When eventually it came to my turn, the meeting didn't last long. Looking back, it makes it seem even more unlikely that things turned out for me the way they did once the World Cup began. I walked into the room and Glenn's first words were:

‘Well, David, it goes without saying that you're in the squad.'

And that was it. At least I didn't hold up the next appointment. I was in the 22; but what about everyone else? Rumors had been flying
around all day, not surprising when everybody was just waiting to find out what would happen to them. There was a leak somewhere in the camp, too: stories kept on turning up in the papers that could only have come from inside the England set-up. People were saying there was going to be one big story coming out of all this, that one high-profile name would be left out of the squad. The suggestion seemed to be that it would be Gazza. But nobody knew for sure, neither the press nor the players.

We were down by the pool earlier in the day and I sat next to Paul. Suddenly, he turned over on his sun bed.

‘Do you know something, David? I love you. You're a great young player and you're a great lad. I love playing soccer with you.'

I looked at him. This was me, listening to one of England's greatest-ever players.

‘I really want to go to this World Cup, David. I want to play in this World Cup with you.'

He said that more than once. He must have heard the rumor that he might be left out. It wasn't until later that we all found out what had happened, that the manager had told him he wasn't in the 22 and that Paul had gone mad. Gary Neville was in the room next door to Gazza's and heard the shouting and the furniture flying. I must admit that by the time that news came through I was more concerned about a couple of my United team-mates.

The fact that Gary and Phil Neville, Paul Scholes, Nicky Butt and I were so close made it even worse when Phil and Butty missed out. A couple of days before, one of the staff had even given Phil a wink, as if to say he was going to be in the squad. That only made his disappointment harder to take. I went up to see them as soon as I found out. Their flight home was in an hour's time and they were standing in their room, bags packed. I gave Phil a big hug. The five of us had grown up together and now two of them were on their way home. It must have hurt Gary even more, saying goodbye to his brother. Thinking about it
now, of course, Butty and Phil had plenty of time ahead of them in international soccer. Paul Gascoigne had just missed out on his last chance of representing his country.
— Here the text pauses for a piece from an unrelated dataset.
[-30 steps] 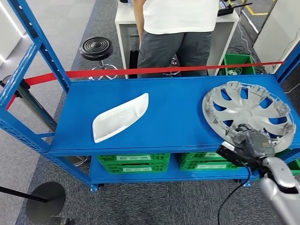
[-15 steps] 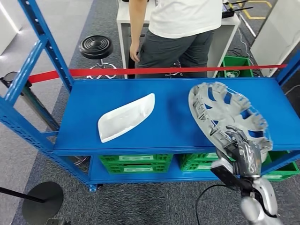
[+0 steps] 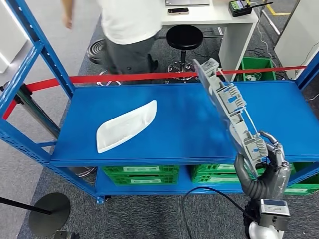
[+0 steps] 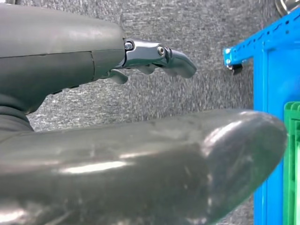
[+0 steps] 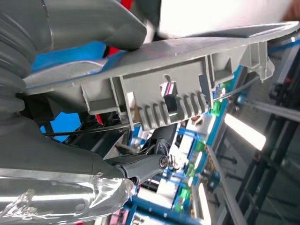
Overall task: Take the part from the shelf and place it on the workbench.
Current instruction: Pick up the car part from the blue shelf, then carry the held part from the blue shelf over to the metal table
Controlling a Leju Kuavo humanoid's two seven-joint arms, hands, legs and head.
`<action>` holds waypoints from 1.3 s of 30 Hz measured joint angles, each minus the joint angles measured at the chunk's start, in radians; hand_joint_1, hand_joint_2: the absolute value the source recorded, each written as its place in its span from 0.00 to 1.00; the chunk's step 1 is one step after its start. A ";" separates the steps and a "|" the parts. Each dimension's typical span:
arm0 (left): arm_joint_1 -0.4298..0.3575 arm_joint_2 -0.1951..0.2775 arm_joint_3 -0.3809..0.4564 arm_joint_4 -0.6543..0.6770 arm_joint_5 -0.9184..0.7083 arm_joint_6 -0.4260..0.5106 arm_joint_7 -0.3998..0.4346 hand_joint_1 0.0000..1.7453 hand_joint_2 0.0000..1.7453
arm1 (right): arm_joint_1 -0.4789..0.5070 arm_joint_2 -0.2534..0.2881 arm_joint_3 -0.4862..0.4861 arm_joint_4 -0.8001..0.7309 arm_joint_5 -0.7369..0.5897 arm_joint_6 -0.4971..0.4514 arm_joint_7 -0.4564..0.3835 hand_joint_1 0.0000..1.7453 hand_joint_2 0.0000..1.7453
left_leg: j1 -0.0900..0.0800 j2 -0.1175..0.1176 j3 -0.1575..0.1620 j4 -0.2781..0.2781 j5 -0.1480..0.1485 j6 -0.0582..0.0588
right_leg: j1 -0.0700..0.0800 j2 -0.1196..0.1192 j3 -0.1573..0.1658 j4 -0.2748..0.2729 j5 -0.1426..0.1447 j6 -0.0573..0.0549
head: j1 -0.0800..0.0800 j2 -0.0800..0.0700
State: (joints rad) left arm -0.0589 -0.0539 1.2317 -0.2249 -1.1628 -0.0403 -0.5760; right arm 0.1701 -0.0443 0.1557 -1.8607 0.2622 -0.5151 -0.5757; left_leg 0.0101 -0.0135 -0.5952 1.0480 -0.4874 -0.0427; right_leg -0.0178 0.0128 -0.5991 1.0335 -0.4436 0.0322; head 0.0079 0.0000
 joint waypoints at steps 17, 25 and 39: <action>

I wasn't the only one upset about the boys who'd been left out and the way they'd had to find out about it. We had a training session the next morning that was just about as bad as any I can remember. The atmosphere was eerie. We were just expected to get straight on with it. I realized the World Cup was only days away, but I felt there needed to be a time to relax, to take stock of things as a group. With Glenn, the intensity never dropped. Even when we had an evening off, we'd find ourselves all in a room with a bar, downstairs at the hotel, with the doors shut and the curtains drawn, so nobody could get near us. What we really needed was something different occasionally: perhaps just to sit in reception for an hour or two, sign some autographs for the kids and chat with England supporters. Everybody felt really low but nothing was said about the situation. The other lads had gone and Glenn just expected us to forget about the emotional side of it and act as if nothing had happened. It all felt very strange and, as far as the training went, it seemed to me that most of the players' minds were on other things that day.